Assigned task: Scan the data below and work out how many of its lines contain the word "drawer". Give only that number.

Records from a data collection
---+---

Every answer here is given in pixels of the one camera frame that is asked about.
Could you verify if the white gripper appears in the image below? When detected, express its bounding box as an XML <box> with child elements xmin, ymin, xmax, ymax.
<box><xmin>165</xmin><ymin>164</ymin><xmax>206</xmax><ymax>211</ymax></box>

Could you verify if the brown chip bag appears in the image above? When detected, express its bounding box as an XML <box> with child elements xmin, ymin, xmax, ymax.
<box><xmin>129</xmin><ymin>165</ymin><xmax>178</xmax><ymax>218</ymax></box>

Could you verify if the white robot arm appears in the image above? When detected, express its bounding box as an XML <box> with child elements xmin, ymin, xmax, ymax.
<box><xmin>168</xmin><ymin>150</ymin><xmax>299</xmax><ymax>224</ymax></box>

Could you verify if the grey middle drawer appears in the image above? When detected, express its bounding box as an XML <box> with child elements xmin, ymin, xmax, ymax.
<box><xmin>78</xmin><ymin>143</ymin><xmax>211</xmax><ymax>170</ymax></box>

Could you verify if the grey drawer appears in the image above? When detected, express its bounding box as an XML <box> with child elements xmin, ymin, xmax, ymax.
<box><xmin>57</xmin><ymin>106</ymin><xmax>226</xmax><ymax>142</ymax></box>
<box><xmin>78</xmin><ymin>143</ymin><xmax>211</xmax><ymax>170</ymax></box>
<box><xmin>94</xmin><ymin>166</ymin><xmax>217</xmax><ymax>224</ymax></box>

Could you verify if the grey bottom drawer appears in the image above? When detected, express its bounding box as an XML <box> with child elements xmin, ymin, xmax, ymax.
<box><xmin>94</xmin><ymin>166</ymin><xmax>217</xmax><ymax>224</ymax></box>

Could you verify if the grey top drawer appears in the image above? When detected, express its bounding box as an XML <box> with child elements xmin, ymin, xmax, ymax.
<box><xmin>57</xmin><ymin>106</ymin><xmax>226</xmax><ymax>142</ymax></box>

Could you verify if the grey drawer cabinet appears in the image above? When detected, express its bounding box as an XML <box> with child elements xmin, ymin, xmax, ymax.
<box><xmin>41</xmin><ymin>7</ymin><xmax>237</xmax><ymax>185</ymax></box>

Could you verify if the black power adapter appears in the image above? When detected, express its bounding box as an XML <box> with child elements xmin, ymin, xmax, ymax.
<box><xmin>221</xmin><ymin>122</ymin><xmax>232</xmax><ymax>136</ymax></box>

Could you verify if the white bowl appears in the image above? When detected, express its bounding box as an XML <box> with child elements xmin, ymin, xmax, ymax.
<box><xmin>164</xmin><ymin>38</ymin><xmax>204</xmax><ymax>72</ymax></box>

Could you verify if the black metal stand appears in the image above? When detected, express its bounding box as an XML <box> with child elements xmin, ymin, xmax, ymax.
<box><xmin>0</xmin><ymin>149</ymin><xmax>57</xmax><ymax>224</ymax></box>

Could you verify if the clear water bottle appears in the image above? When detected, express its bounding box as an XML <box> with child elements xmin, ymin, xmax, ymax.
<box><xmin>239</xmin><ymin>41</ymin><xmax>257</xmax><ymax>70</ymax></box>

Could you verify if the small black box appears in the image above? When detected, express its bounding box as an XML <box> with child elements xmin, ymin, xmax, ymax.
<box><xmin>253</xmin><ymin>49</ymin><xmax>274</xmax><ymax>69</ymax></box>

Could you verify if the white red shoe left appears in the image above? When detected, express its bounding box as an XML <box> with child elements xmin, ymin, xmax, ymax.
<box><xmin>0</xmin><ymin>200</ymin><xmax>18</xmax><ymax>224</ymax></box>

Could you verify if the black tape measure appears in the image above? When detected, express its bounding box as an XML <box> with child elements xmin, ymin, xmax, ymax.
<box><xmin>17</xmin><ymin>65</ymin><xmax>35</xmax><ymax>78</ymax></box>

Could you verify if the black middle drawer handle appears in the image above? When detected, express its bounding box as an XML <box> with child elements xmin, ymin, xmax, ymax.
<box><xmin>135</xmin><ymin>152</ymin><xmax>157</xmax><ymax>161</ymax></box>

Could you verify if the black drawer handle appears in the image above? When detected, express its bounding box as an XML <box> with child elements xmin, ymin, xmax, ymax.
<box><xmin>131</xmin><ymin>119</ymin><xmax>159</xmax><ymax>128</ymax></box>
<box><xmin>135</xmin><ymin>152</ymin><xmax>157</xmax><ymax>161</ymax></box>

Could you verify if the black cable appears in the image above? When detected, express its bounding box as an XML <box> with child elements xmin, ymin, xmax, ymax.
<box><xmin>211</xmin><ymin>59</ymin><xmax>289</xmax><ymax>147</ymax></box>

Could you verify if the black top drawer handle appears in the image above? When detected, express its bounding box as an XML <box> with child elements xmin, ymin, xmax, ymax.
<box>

---+---

Answer below: 8